Aim of the exercise:
Reproduce verbatim the line where "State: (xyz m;" occurs, along with all following lines down to the last line of the data.

Raw data:
# # #

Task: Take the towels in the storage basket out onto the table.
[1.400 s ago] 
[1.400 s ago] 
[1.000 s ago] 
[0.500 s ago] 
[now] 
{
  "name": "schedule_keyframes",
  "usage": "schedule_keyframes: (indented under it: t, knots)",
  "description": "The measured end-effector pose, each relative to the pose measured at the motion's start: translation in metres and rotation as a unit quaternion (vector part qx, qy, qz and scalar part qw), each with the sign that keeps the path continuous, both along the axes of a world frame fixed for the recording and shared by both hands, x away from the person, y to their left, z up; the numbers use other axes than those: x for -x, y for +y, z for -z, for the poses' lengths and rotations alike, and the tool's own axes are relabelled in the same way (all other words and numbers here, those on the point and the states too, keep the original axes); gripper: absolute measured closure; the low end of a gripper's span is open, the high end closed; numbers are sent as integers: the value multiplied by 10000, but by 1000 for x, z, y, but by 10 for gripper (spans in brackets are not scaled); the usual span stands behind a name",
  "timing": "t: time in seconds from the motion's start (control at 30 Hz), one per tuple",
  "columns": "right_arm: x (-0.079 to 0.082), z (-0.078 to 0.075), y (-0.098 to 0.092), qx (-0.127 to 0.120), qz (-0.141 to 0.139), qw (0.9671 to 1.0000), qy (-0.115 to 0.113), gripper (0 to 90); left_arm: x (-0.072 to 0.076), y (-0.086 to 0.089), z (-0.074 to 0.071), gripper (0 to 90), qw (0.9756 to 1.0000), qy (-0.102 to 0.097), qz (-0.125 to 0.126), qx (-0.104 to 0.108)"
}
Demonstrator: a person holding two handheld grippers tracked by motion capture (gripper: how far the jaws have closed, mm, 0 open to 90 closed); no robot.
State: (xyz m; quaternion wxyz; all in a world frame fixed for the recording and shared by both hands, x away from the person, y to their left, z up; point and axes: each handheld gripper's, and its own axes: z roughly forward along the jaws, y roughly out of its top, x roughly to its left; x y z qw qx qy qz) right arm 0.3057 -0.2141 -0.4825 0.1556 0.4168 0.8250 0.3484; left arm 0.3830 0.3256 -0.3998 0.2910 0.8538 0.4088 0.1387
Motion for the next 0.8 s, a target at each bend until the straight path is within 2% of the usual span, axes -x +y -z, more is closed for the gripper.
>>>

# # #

Answer to this exercise:
State: (xyz m; quaternion wxyz; all in a world frame fixed for the recording and shared by both hands, x away from the person, y to their left, z up; point and axes: each handheld gripper's, and its own axes: z roughly forward along the jaws, y roughly out of its top, x roughly to its left; x y z qw qx qy qz) right arm 0.3057 -0.2141 -0.4825 0.1556 0.4168 0.8250 0.3484; left arm 0.3830 0.3256 -0.3998 0.2910 0.8538 0.4088 0.1387
Motion for the next 0.8 s, a target at each bend until the straight path is within 2% of the usual span, axes -x +y -z, more is closed for the gripper.
>>>

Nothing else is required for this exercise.